De laatste hitnoteringen van de zusters kwamen in 1992 van het album I Got a Date. Zowel “What’ll You Do About Me” (later een top-20 hit in 1995 voor Doug Supernaw) als het titelnummer haalden de country muziek top 40 niet. June vertelde The News-Press ten tijde van de release van het album dat de zussen hun “geestige, ondeugende kant” wilden laten zien. De groep zag het ook als een conceptalbum, thematisch vergelijkbaar met “Men”. Kim benadrukte in het bijzonder het titelnummer en verklaarde dat ze op het moment van de opnames door een echtscheiding ging en vond dat ze op 31-jarige leeftijd “te oud was om weer te gaan daten”. Tom Roland van AllMusic schreef dat het album “breed van stijl was, met een sterke dosis humor, vooral in het titelnummer en ‘Redneck Romeo’.”

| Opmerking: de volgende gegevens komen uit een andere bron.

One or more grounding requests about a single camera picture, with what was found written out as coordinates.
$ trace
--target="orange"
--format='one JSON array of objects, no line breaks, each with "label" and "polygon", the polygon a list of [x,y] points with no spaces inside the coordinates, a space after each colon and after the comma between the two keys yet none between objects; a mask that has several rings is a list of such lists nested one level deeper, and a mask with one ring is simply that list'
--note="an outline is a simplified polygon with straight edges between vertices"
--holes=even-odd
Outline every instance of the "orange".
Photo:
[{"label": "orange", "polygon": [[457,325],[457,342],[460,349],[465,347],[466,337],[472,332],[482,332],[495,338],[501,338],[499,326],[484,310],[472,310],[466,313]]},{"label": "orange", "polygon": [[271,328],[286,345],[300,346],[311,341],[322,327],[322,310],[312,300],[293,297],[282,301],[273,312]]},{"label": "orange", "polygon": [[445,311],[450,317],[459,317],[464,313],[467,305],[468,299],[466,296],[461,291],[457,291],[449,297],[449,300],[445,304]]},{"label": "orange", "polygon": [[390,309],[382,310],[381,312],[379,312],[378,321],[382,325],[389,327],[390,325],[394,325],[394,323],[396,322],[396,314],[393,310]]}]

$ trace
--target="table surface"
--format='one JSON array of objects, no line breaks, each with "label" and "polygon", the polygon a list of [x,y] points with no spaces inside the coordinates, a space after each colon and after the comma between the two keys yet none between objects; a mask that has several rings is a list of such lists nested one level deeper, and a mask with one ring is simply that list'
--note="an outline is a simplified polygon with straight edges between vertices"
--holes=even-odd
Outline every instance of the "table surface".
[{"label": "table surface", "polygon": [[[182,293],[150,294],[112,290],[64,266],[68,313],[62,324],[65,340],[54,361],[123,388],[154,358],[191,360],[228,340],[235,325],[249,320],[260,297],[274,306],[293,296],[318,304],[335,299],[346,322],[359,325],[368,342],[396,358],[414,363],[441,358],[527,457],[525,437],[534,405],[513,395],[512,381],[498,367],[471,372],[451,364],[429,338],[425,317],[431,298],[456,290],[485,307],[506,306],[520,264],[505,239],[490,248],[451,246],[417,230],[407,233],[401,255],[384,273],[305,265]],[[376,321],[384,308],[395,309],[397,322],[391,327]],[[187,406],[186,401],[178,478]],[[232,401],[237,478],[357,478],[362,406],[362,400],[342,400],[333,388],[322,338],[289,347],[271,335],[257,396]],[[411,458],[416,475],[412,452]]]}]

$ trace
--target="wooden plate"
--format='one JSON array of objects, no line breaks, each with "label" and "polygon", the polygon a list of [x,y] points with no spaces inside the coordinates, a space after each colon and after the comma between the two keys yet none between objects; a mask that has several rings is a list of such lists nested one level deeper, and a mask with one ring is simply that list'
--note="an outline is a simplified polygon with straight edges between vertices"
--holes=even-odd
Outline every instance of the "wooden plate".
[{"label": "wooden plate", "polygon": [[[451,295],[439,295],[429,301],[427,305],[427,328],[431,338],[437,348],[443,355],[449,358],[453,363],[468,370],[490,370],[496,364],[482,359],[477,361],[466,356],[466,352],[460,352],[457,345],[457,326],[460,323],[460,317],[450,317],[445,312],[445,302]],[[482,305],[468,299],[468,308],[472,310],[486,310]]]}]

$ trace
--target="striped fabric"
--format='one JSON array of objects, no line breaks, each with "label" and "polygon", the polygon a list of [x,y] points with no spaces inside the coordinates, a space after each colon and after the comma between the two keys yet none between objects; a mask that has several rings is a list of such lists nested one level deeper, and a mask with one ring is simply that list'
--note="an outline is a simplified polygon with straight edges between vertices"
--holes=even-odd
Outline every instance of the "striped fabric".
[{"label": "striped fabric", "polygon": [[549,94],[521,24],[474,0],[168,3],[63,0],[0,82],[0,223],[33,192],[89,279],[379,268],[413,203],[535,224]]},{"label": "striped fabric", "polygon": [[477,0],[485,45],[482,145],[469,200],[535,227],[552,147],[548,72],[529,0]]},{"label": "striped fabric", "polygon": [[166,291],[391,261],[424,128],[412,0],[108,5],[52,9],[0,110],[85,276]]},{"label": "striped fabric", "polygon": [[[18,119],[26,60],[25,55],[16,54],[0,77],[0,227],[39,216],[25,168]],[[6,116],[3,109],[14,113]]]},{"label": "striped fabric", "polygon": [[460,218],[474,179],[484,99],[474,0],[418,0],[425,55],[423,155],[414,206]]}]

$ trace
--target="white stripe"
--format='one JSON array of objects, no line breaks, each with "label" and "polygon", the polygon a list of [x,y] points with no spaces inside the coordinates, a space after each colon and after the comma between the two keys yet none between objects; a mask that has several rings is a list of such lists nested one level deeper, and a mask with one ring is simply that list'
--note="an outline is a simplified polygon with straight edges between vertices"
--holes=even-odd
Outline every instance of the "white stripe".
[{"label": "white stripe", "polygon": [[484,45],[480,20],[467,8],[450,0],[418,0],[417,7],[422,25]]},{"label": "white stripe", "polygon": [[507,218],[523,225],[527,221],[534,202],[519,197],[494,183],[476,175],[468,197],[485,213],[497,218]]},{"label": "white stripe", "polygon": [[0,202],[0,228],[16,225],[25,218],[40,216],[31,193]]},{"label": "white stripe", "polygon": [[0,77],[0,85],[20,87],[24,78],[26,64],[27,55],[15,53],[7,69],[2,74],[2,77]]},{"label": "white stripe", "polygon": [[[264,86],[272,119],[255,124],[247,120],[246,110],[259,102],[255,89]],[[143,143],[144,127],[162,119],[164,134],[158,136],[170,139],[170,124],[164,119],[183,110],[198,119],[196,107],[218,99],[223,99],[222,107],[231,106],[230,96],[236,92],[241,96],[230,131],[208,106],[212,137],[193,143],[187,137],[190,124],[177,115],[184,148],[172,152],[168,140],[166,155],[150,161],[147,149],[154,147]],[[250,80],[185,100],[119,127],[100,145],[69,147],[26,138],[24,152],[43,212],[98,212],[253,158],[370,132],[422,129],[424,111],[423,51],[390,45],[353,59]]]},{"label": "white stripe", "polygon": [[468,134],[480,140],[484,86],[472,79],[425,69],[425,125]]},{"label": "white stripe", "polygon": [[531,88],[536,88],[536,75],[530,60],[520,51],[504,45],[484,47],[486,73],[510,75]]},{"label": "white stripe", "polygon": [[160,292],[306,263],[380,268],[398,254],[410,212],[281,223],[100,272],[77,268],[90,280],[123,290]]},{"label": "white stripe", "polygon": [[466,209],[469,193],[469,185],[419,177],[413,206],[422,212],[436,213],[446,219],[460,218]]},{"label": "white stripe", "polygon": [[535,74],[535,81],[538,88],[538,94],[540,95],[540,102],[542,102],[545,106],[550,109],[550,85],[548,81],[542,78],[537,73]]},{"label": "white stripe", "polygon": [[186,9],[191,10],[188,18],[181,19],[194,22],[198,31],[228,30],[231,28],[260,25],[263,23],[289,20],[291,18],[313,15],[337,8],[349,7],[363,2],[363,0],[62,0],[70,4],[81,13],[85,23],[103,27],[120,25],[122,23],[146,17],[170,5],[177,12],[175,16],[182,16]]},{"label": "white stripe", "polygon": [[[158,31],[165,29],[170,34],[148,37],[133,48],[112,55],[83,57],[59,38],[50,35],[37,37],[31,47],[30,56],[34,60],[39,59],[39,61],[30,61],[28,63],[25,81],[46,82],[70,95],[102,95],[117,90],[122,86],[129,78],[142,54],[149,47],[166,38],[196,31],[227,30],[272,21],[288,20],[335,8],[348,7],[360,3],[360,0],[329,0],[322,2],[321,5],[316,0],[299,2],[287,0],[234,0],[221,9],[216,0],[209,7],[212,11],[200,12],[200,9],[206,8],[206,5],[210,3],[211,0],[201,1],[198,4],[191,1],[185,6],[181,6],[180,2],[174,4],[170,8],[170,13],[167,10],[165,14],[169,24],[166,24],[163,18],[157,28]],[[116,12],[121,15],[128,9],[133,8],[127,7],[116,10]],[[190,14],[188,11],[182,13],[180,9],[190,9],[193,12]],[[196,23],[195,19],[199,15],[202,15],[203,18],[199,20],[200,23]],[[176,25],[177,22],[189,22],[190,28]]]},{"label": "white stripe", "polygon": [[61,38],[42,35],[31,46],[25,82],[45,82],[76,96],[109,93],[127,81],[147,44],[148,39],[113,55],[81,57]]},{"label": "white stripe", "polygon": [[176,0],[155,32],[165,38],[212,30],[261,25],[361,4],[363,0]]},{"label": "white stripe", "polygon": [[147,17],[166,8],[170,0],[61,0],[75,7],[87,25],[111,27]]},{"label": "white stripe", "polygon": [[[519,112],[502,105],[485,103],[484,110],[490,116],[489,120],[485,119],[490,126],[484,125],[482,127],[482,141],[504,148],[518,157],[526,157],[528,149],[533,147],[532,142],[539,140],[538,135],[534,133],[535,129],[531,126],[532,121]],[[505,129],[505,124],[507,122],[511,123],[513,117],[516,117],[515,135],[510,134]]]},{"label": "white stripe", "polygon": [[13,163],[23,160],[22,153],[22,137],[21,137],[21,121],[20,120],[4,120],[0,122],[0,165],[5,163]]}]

De zussen namen een hiatus van het opnemen voor een groot deel van het midden van de jaren 1990, maar bleven regionaal touren, hoewel voornamelijk in het weekend om de rest van de week voor hun kinderen te zorgen. Ze keerden terug naar de studio voor een nieuw album genaamd More than I Am in 1996. Warner bracht het album op de markt als “positieve country”, met opbeurende en spirituele boodschappen zonder expliciet hedendaagse christelijke muziek te zijn, en geïnspireerd door gelijkaardige releases van Ricky Van Shelton en Susie Luchsinger. Christy’s echtgenoot, Gary Smith, produceerde het album en speelde er keyboards op. Onder de songwriters waren Karen Staley en Paul Overstreet, de laatste had eerder meegeschreven aan de groep’s “I Fell in Love Again Last Night”. Na dit album besloten de zussen zich terug te trekken uit de muziekbusiness, omdat ze meer tijd wilden doorbrengen met hun gezin en omdat het genre zich steeds meer richtte op mannelijke artiesten. Kathy werd vervolgens muzieklerares, June lerares voor leerlingen met een visuele handicap, en zowel Kim als Christy, binnenhuisarchitecten. De vier zussen zijn sindsdien weer bij elkaar gekomen om af en toe een optreden te geven, met name in 2013 ter ere van hun inductie in de Georgia Music Hall of Fame.